Exercise »
Give an exact copy of the lines from the beginning of the listing below to the "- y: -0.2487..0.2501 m" line, inclusive.

Task material »
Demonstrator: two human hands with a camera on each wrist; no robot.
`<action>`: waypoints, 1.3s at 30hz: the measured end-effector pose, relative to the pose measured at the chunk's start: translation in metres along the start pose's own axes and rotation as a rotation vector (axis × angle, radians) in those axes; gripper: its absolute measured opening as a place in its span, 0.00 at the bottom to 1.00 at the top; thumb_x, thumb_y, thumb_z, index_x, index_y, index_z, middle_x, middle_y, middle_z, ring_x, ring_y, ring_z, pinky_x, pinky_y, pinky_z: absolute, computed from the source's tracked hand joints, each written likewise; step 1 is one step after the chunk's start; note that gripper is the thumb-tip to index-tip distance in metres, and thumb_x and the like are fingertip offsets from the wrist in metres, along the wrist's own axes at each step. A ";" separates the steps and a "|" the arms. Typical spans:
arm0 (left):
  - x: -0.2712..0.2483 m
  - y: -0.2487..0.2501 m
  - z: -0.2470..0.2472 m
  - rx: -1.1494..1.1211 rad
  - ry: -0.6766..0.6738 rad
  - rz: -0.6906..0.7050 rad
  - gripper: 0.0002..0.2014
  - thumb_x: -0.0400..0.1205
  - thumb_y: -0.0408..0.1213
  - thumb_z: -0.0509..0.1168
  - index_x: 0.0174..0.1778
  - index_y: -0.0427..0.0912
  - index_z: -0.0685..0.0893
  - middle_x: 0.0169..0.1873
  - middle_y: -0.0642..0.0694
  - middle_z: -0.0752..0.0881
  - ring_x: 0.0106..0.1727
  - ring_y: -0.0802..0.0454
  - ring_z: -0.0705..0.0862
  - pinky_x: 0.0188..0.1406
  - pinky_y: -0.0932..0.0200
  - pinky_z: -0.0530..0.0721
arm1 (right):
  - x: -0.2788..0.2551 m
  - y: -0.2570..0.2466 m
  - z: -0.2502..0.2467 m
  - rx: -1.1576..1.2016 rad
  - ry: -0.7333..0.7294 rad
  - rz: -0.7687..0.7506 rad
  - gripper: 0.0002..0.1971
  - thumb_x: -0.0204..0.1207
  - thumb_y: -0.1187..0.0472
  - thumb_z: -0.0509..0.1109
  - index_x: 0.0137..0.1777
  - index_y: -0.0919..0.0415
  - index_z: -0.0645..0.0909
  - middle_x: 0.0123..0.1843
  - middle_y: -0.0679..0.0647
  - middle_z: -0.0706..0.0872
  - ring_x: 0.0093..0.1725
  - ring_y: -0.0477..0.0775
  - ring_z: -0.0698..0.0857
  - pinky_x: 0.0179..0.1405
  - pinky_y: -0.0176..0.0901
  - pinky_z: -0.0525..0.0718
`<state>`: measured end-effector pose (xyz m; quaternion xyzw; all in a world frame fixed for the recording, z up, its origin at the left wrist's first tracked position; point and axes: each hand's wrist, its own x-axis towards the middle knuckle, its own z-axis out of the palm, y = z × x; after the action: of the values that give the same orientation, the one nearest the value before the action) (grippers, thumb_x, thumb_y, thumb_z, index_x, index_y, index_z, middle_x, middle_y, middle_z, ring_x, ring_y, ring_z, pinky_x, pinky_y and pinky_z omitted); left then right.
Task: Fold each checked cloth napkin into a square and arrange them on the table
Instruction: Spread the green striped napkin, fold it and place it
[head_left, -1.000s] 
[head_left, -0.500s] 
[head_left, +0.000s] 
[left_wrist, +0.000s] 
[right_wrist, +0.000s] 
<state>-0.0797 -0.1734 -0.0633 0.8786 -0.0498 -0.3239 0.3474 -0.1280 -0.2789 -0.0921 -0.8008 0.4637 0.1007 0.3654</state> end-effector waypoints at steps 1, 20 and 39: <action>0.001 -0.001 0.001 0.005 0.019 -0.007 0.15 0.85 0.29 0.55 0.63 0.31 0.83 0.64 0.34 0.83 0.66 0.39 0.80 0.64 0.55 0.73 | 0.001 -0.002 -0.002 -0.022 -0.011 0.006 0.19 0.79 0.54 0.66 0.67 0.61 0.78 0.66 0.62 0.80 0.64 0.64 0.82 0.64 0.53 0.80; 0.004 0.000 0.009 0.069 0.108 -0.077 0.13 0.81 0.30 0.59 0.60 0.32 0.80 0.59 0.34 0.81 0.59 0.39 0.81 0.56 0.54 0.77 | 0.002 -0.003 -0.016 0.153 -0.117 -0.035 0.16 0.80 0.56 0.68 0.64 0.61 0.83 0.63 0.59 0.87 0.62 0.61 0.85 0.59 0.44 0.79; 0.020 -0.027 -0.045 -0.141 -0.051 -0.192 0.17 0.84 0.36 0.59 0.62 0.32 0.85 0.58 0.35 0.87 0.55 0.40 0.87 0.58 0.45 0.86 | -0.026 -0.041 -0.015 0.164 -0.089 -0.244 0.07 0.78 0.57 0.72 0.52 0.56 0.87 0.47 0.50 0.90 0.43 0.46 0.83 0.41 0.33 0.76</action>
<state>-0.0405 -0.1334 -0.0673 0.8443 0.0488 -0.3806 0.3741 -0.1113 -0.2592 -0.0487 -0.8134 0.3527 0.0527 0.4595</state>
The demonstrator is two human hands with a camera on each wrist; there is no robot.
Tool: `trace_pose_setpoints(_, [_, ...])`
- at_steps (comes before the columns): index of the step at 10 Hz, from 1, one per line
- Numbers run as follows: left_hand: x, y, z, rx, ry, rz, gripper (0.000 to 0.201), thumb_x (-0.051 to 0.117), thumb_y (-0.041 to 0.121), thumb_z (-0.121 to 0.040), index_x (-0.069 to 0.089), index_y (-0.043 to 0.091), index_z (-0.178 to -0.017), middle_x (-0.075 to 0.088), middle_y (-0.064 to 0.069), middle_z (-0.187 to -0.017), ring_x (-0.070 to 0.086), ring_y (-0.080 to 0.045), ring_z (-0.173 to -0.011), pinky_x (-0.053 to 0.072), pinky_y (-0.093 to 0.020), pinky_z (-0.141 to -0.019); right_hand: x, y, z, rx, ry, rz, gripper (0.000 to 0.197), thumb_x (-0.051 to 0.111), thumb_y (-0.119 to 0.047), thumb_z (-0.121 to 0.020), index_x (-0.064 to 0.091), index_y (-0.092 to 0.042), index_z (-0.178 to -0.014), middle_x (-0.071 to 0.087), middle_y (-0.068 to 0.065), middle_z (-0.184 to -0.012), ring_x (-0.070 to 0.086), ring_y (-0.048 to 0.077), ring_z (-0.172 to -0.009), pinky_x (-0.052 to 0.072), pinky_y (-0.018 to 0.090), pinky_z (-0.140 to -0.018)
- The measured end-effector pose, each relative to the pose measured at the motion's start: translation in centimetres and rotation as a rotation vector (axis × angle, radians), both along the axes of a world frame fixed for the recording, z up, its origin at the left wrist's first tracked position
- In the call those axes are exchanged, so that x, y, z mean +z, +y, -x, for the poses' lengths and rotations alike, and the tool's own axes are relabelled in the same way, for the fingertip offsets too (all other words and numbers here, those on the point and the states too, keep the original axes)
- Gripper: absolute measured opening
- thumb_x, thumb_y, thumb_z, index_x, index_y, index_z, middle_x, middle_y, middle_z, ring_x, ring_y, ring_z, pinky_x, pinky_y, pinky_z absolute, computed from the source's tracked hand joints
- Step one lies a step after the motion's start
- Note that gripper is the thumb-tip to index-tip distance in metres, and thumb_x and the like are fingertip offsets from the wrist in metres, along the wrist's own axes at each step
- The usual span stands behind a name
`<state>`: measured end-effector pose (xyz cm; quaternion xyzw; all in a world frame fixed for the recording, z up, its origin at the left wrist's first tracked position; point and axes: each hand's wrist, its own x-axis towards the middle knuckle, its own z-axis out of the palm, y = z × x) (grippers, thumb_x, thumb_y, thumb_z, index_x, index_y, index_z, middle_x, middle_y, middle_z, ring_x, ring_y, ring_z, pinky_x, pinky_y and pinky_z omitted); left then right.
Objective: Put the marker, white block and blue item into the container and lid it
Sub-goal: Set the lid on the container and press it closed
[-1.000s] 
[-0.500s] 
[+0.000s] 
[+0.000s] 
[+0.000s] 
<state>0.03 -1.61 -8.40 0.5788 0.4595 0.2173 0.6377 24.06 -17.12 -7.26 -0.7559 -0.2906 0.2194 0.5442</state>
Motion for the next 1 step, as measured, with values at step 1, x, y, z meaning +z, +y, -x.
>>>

Solution below »
Demonstrator: two human hands with a camera on each wrist; no robot.
`<action>`: waypoints, 1.3s at 30hz: the measured end-effector pose, relative to the pose measured at the chunk's start: translation in metres along the start pose's own axes and rotation as a rotation vector (axis × angle, radians) in those axes; gripper: its absolute measured opening as a place in its span, 0.00 at the bottom to 1.00 at the top; thumb_x, thumb_y, thumb_z, index_x, index_y, index_z, middle_x, middle_y, middle_z, ring_x, ring_y, ring_z, pinky_x, pinky_y, pinky_z: absolute, computed from the source's tracked hand joints, each written likewise; step 1 is one step after the chunk's start; note that gripper is the thumb-tip to index-tip distance in metres, and thumb_x and the like are fingertip offsets from the wrist in metres, along the wrist's own axes at each step. A ";" separates the steps and a "|" the arms. Typical spans:
arm0 (left):
  - x: -0.2712..0.2483 m
  - y: -0.2487..0.2501 m

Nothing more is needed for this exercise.